■ DIRECTIONS FOR THIS TASK ■
As an exercise, transcribe the data below in full and exactly, omitting pictures.

DATA TO PROCESS below:

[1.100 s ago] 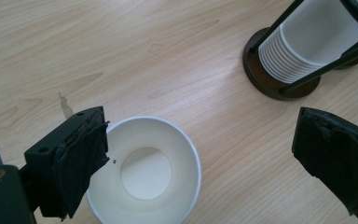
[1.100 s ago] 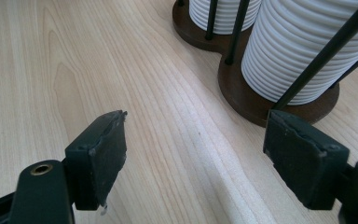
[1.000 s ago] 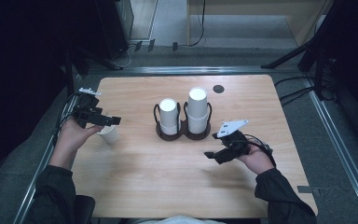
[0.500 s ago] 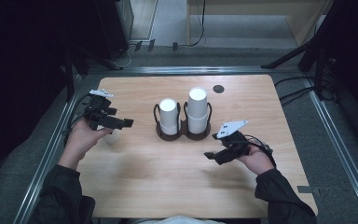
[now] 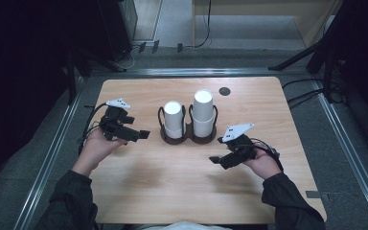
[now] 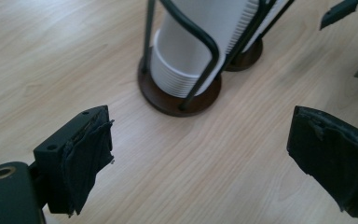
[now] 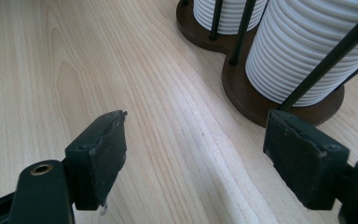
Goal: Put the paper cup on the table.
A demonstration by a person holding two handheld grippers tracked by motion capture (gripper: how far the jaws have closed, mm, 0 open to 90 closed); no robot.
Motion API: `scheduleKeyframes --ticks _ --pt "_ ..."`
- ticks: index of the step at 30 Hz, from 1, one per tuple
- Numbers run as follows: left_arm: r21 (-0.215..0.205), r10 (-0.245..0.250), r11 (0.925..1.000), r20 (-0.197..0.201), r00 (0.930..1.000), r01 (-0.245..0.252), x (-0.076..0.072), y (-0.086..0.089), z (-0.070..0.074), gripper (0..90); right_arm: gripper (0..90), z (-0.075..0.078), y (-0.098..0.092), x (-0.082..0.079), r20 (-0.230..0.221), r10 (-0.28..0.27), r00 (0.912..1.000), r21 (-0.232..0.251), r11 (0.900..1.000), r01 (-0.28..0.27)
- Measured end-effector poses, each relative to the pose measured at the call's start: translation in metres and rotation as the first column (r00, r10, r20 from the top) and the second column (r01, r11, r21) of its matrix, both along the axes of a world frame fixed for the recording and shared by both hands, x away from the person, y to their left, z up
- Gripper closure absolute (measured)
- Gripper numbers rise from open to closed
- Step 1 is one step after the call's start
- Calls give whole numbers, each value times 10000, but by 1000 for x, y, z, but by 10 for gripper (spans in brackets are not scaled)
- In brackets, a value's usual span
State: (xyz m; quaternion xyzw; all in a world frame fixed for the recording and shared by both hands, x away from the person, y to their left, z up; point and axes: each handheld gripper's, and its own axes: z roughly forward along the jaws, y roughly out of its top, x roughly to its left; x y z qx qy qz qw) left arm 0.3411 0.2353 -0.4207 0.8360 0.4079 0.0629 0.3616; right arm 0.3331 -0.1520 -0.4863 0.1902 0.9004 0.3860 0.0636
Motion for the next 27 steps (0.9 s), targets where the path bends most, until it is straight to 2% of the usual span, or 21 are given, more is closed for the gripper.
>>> scheduleKeyframes --ticks 11,15,18,20,24,27 --pt "4 -890 9960 254 9957 890 -13 -29 -7 67 213 0 0 0 -27 -40 10000 26 10000 40" --pt "22 -1334 9911 211 9908 1333 -17 -41 -11 67 213 0 0 0 17 -37 10000 42 10000 37" --pt "158 -1608 9869 369 9863 1603 -21 -50 -13 67 213 1 -1 0 12 -45 10000 33 10000 45" --pt "4 -1747 9846 369 9839 1748 -24 -54 -14 67 213 1 -1 0 7 -46 10000 39 10000 46" --pt "-4 -1909 9816 491 9804 1912 -27 -62 -18 67 213 0 -1 0 17 -38 10000 11 10000 38" --pt "-148 -2018 9792 415 9786 2025 -28 -69 -23 70 213 0 -1 0 4 -25 10000 4 10000 25"
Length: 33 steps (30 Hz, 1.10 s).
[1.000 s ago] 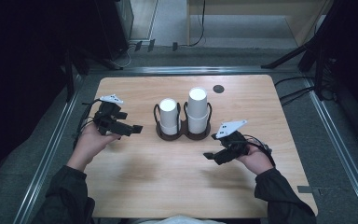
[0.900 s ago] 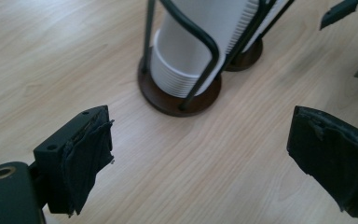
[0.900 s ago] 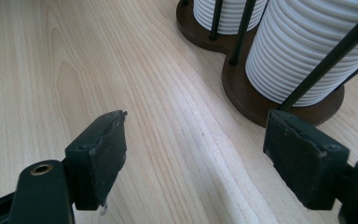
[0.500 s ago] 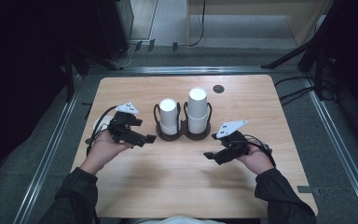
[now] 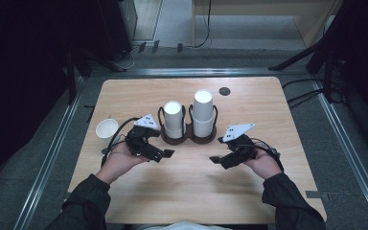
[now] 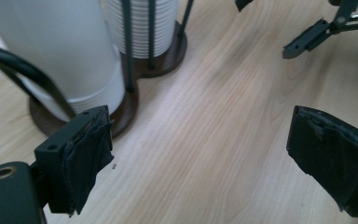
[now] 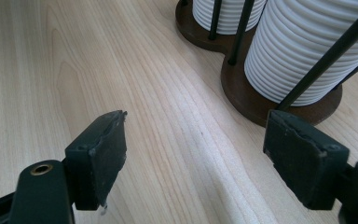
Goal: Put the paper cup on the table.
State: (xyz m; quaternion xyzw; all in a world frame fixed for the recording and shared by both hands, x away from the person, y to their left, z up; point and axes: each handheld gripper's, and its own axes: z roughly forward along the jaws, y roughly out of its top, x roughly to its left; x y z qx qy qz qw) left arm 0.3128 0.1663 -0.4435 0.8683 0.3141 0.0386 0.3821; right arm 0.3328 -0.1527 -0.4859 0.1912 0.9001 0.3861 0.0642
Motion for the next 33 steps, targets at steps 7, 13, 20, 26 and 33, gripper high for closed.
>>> scheduleKeyframes --ticks 7,13,20,26,33 --pt "-76 -347 9994 -418 9985 344 -2 -18 -11 70 213 0 1 0 0 34 10000 -51 10000 -34" --pt "132 -357 9993 -88 9993 358 -5 -30 -19 71 213 -1 1 -1 -19 61 10000 -81 9999 -61" --pt "217 -69 9997 368 9993 61 -5 -36 -31 71 213 -2 3 -1 -36 124 9999 -156 9998 -124" --pt "383 4 9993 279 9996 -15 0 -39 -43 71 213 -3 4 -2 -38 202 9998 -235 9995 -203" --pt "858 -332 9958 136 9994 319 -1 -46 -49 71 213 -3 5 -2 -39 234 9997 -262 9994 -235"
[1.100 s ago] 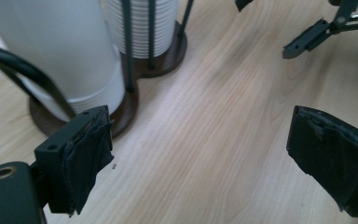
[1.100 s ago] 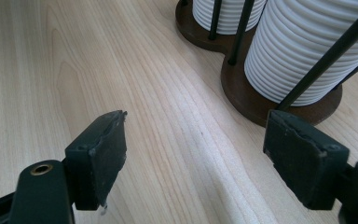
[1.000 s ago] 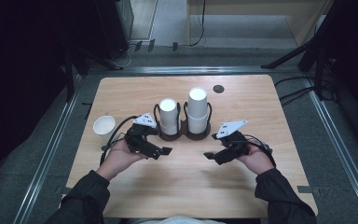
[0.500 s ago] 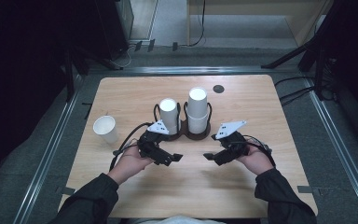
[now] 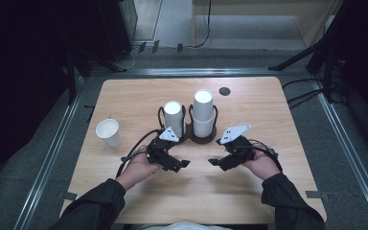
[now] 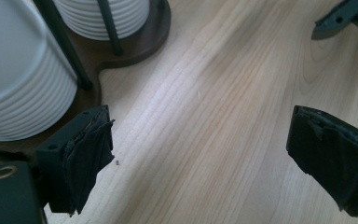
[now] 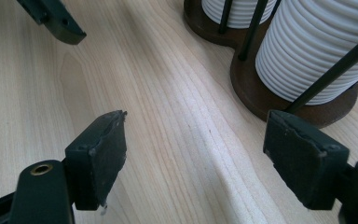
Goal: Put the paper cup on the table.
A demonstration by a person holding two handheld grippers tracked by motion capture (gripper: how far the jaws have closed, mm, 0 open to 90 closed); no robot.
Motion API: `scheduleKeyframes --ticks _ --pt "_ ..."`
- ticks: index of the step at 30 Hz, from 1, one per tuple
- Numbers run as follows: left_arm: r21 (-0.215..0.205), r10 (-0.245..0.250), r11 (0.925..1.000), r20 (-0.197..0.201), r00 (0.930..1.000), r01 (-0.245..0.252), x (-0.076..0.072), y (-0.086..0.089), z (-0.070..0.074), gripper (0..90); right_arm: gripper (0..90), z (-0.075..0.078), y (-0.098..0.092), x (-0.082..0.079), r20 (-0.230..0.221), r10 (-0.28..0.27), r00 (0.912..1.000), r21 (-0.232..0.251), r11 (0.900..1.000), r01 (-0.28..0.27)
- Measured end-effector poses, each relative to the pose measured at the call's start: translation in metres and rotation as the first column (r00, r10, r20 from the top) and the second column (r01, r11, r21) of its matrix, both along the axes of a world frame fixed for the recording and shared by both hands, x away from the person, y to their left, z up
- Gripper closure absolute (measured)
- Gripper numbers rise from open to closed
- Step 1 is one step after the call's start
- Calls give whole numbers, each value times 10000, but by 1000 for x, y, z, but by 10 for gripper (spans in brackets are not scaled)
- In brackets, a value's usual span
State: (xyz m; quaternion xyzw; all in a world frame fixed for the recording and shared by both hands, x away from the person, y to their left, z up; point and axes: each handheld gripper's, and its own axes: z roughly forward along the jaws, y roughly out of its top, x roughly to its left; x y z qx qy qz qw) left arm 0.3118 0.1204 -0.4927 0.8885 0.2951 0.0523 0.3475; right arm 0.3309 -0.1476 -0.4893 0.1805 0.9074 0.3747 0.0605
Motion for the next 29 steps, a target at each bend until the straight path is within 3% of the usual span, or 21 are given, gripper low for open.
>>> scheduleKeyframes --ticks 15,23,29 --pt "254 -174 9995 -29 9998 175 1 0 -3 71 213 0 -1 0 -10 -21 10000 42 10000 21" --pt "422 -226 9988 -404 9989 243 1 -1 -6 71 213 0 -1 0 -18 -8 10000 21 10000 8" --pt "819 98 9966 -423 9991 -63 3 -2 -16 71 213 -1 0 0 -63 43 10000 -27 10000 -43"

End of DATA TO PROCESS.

■ RESPONSE ■
[1.100 s ago] 
[1.100 s ago] 
[1.000 s ago] 
[0.500 s ago] 
[now] 
[now] 
[now] 
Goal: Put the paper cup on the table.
A demonstration by a person holding two handheld grippers tracked by motion capture (gripper: how far the jaws have closed, mm, 0 open to 90 closed); no robot.
Motion API: `scheduleKeyframes --ticks _ --pt "_ ..."`
- ticks: index of the step at 30 Hz, from 1, one per tuple
- Numbers run as follows: left_arm: r21 (-0.215..0.205), r10 (-0.245..0.250), r11 (0.925..1.000), r20 (-0.197..0.201), r00 (0.930..1.000), r01 (-0.245..0.252), x (-0.076..0.072), y (-0.086..0.089), z (-0.070..0.074), gripper (0..90); right_arm: gripper (0..90), z (-0.075..0.078), y (-0.098..0.092), x (-0.082..0.079), r20 (-0.230..0.221), r10 (-0.28..0.27), r00 (0.912..1.000), r21 (-0.232..0.251), r11 (0.900..1.000), r01 (-0.28..0.27)
- Measured end-effector poses, each relative to the pose measured at the call's start: translation in metres and rotation as the first column (r00, r10, r20 from the top) and the second column (r01, r11, r21) of its matrix, both along the axes of a world frame fixed for the recording and shared by both hands, x away from the person, y to their left, z up
- Gripper closure absolute (measured)
- Gripper numbers rise from open to closed
- Step 1 is one step after the call's start
- Calls give whole numbers, each value times 10000, but by 1000 for x, y, z, but by 10 for gripper (spans in brackets are not scaled)
- In brackets, a value's usual span
State: (xyz m; quaternion xyzw; all in a world frame fixed for the recording and shared by both hands, x away from the person, y to their left, z up; point and axes: each handheld gripper's, and its own axes: z roughly forward along the jaws, y roughly out of its top, x roughly to its left; x y z qx qy qz qw) left arm 0.3411 0.2353 -0.4207 0.8360 0.4079 0.0629 0.3616; right arm 0.3331 -0.1520 -0.4863 0.1902 0.9004 0.3860 0.0636
Motion for the next 27 steps (0.9 s), targets where the path bends most, until it is straight to 2% of the usual span, or 21 are given, more is closed for the gripper.
>>> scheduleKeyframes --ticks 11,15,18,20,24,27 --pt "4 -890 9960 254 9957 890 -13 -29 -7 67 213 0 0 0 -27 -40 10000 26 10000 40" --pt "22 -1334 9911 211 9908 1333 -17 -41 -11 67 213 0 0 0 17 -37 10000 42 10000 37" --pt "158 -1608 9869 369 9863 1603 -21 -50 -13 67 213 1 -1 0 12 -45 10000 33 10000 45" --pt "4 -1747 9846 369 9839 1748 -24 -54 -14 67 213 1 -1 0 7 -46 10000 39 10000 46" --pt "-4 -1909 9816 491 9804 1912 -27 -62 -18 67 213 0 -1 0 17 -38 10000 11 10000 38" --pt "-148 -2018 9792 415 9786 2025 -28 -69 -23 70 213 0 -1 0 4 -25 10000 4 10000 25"
Length: 33 steps (30 Hz, 1.10 s).
[1.000 s ago] 
[0.900 s ago] 
[0.900 s ago] 
[0.500 s ago] 
[now] 
[now] 
[now] 
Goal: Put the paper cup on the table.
State: (xyz m; quaternion xyzw; all in a world frame fixed for the recording and shared by both hands, x away from the person, y to their left, z up; point and axes: each handheld gripper's, and its own axes: z roughly forward along the jaws, y roughly out of its top, x roughly to its left; x y z qx qy qz qw) left arm 0.3128 0.1663 -0.4435 0.8683 0.3141 0.0386 0.3821; right arm 0.3328 -0.1527 -0.4859 0.1912 0.9001 0.3861 0.0642
Motion for the next 33 steps, targets at steps 7, 13, 20, 26 and 33, gripper high for closed.
>>> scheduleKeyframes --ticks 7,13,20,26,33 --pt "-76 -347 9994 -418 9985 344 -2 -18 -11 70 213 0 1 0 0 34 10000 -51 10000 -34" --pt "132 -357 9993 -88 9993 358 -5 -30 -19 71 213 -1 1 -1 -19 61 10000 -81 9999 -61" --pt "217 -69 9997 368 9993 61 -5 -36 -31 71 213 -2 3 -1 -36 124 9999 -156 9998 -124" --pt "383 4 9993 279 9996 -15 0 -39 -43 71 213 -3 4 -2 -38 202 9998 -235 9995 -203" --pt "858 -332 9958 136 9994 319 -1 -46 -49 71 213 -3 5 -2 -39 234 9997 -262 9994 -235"
[1.100 s ago] 
[1.100 s ago] 
[1.000 s ago] 
[0.500 s ago] 
[now] 
[now] 
[now] 
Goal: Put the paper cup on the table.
A demonstration by a person holding two handheld grippers tracked by motion capture (gripper: how far the jaws have closed, mm, 0 open to 90 closed); no robot.
Motion API: `scheduleKeyframes --ticks _ --pt "_ ..."`
- ticks: index of the step at 30 Hz, from 1, one per tuple
- Numbers run as follows: left_arm: r21 (-0.215..0.205), r10 (-0.245..0.250), r11 (0.925..1.000), r20 (-0.197..0.201), r00 (0.930..1.000), r01 (-0.245..0.252), x (-0.076..0.072), y (-0.086..0.089), z (-0.070..0.074), gripper (0..90); right_arm: gripper (0..90), z (-0.075..0.078), y (-0.098..0.092), x (-0.082..0.079), r20 (-0.230..0.221), r10 (-0.28..0.27), r00 (0.912..1.000), r21 (-0.232..0.251), r11 (0.900..1.000), r01 (-0.28..0.27)
- Measured end-effector poses, each relative to the pose measured at the call's start: translation in metres and rotation as the first column (r00, r10, r20 from the top) and the second column (r01, r11, r21) of its matrix, both along the axes of a world frame fixed for the recording and shared by both hands, x away from the person, y to their left, z up
- Gripper closure absolute (measured)
- Gripper numbers rise from open to closed
- Step 1 is one step after the call's start
- Calls give whole numbers, each value times 10000, but by 1000 for x, y, z, but by 10 for gripper (spans in brackets are not scaled)
- In brackets, a value's usual span
State: (xyz m; quaternion xyzw; all in a world frame fixed for the recording and shared by both hands, x away from the person, y to their left, z up; point and axes: each handheld gripper's, and its own axes: z roughly forward along the jaws, y roughly out of its top, x roughly to its left; x y z qx qy qz qw) left arm 0.3118 0.1204 -0.4927 0.8885 0.2951 0.0523 0.3475; right arm 0.3309 -0.1476 -0.4893 0.1805 0.9074 0.3747 0.0605
Motion for the next 29 steps, a target at each bend until the straight path is within 3% of the usual span, or 21 are given, gripper low for open.
>>> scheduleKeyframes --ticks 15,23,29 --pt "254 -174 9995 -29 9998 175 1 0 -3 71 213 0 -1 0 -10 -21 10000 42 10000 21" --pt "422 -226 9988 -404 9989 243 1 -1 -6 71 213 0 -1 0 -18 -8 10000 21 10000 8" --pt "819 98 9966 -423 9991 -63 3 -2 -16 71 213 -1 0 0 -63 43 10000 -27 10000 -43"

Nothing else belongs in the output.